Stop the presses. The PC is dead, and so is the Mac. Killed by the more powerful iPad Pro. At least that’s what some tech writers proclaimed after Apple’s latest iPad Pro wonder hit the streets.
But is the iPad Pro really a PC killer? After days of poking and prodding, I can safely say Hell no. Far from it.
Before this turns into a flame-fest, let me say this: The iPad Pro is shockingly fast, and Apple has again worked its mastery of hardware, software and virtually unlimited resources to build an amazingly fast chip for the iPad Pro. But let’s not get ahead of ourselves. My battery of tests shows that in some things, it ain’t that fast.
How we got here
What started the “Intel and its CPUs are doomed” talk were benchmarks showing the A9X SoC in the iPad Pro overpowering Intel’s older Haswell chips and even its newest Skylake CPUs.
Many of those conclusions were based on performance results from the popular multi-platform Geek Bench 3 benchmark, as well as browser-based benchmarks such as Mozilla’s Kraken and Google’s Octane 2.0. This limited data set had the faithful buzzing that the end was nigh for x86.
If you like to test hardware, you know the weakness of the last two tests: A browser test isn’t a test of the CPU/SoC, it’s a test of the chip plus the browser and OS optimizations underneath it. On the iPad Pro the browsers are pretty much the same, as Apple makes all use its highly optimized rendering engine. On the PC, your browser pick matters. Browser-based benchmarks are hardly the best tools on the PC either.
Geek Bench 3 is different. The creators of Geek Bench 3 have stated their goals are to create a cross-platform test that isolates the CPU as much as possible, using algorithms that it believes are valid for chip performance. If you peep at the chart below, you can see what got people in a tizzy.
Yes: Whoa. That iPad Pro in single-core performance (which is a good metric to use to judge across platforms where some chips have more cores) is every bit as fast as the CPU in the newest mid-range Core i5 Surface Pro 4 in Geek Bench 3. It’s uncomfortably close to that Core i7-6600U in the far pricier top-end Surface Book, too.
For the record: Almost all of the tests in this section were run within the last few days, with the latest OSes and updates applied. The only OS that was out of date was my corporate-issue Windows 8.1 box with its 3.4GHz Core i7-2600, which I threw in for kicks.
Although I think it matters less, I’ll hit you with the results from Geek Bench 3 for multi-core too. The iPad in multi-core performance is on a par with the older Haswell-based Surface Pro 3, but it loses to the newer Skylake-based Surface Pro 4. Why? I’m not sure, but the Intel chips' Hyper-Threading resource management could be a factor. That’s why I think the single-core performance is more meaningful.

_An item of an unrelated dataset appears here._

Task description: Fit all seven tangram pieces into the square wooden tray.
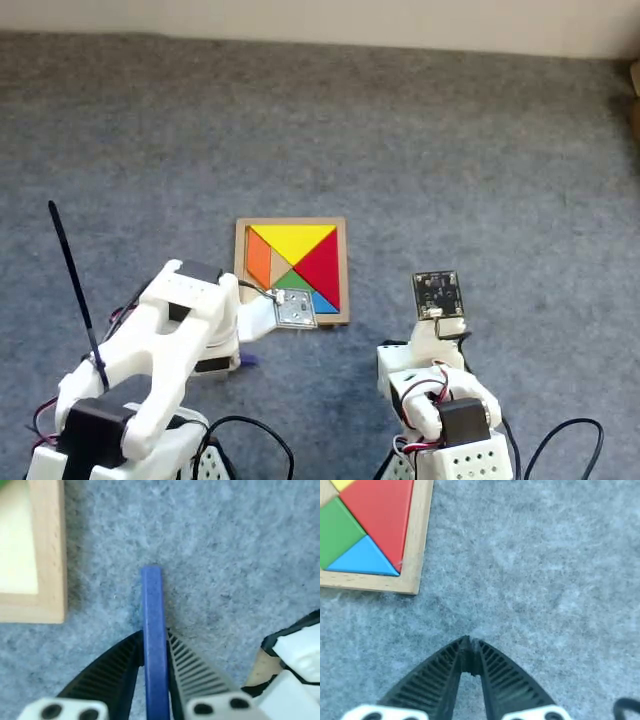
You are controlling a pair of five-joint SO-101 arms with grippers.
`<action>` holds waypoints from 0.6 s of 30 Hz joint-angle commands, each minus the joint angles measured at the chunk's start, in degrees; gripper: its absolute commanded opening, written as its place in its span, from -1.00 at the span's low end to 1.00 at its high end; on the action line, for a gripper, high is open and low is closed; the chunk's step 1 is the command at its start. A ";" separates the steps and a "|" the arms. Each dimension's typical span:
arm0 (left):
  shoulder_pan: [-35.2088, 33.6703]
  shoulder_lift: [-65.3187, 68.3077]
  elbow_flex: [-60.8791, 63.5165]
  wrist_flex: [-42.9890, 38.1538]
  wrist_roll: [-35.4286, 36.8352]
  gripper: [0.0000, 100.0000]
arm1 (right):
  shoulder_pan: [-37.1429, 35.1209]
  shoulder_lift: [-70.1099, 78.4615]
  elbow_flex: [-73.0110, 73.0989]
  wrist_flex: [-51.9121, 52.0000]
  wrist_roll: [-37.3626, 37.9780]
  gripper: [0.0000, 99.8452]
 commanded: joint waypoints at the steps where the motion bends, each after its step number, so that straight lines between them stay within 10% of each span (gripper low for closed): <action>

First up is BAPCo’s TabletMark V3. While Geek Bench 3 attempts to create what its makers think is an accurate measure of CPU performance using seconds-long “real world” algorithms, BAPCo’s approach is actually more “real world.” The consortium of mostly hardware makers set out to create workloads across all the different platforms that would simulate what a person does, such as actually editing a photo with HDR, browsing the web, or sending email. Because there’s no universal app that runs in Windows, Windows RT, Android and iOS, BAPCO set out and custom-created apps that did the same thing with the same interface across all platforms. When you watch it run on the platforms, it looks like someone is using an application on all three doing the same task on all three.

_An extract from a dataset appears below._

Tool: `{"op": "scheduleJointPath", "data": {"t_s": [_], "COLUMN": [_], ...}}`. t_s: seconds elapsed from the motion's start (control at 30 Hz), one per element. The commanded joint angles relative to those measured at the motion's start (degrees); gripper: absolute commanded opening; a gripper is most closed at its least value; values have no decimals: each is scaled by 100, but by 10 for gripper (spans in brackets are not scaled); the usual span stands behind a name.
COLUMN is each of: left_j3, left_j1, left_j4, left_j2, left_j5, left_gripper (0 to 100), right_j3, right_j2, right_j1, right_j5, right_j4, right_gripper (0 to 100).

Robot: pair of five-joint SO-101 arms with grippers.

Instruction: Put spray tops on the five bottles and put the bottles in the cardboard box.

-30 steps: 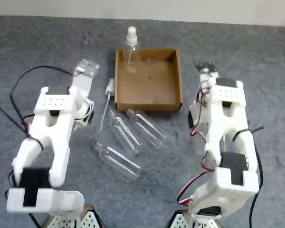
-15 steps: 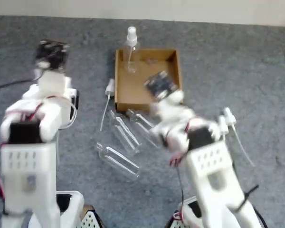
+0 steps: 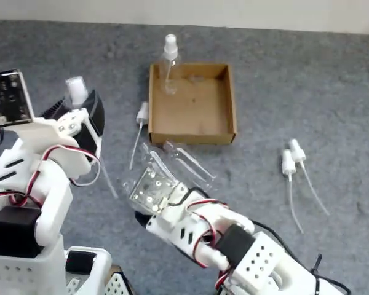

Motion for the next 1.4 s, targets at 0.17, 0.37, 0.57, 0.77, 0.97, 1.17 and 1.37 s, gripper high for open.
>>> {"op": "scheduleJointPath", "data": {"t_s": [0.17,0.37,0.57,0.77,0.97,1.17,1.37], "left_j3": [189,1007,1218,1182,1226,1297,1684], "left_j1": [215,171,198,224,602,1033,1059], "left_j4": [-615,-1512,-1609,-1002,-413,-44,-79], "left_j2": [-40,-40,-40,-48,-48,-57,-57], "left_j5": [158,141,44,53,62,26,-35], "left_gripper": [4,4,4,4,4,4,4], "right_j3": [-31,-31,-22,-48,-66,-75,-84], "right_j2": [-136,-136,-136,-136,-110,-145,-514], "right_j1": [-180,-180,-154,-127,-127,-119,681], "right_j5": [-53,-62,-62,-70,-870,-703,-826], "right_j4": [-207,-207,-207,-233,-233,-233,-813], "right_gripper": [4,4,4,4,4,4,4]}}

A white paper on the benchmark discloses the approach as well as the libraries, compilers and APIs used in the test. The test runs in real time, which could take a few hours on some devices. Here’s how the iPad Pro fares.
In TabletMark V3, the iPad Pro doesn’t look quite as threatening, does it? Even the Intel Haswell Core i5-4300u in the two-year old Surface Pro 3 easily outpaces the A9X here. It isn't even far ahead of the tablet pack. The worst performer for x86 is the budget Surface 3 with its Atom X7-z8700. For shame Atom, for shame.
The benchmark has two performance modules, which give you an idea of how fast the device would be in web browsing and email. The result is tepid, with even the Nexus 9 and its Tegra K1 just behind it in performance. If you were to put stock in this test, the iPad Pro is maybe a little faster than a Surface 3 and Atom.
TabletMark V3 also measures photo and video performance, which gives the iPad Pro a healthy lead over the ARM competitors and the Atom X7-Z8700. Except for the Atom X7, the A9X doesn’t come close to the Core i5 or Core i7 devices, or even the Core M.
The puzzler is the performance of the Surface Pro 3 and the Dell Venue 11 Pro, which use older chips. I expected this to be in the bag for the Skylake parts, but the Broadwell-based Core M and the even older Haswell Core i5 are hanging right there.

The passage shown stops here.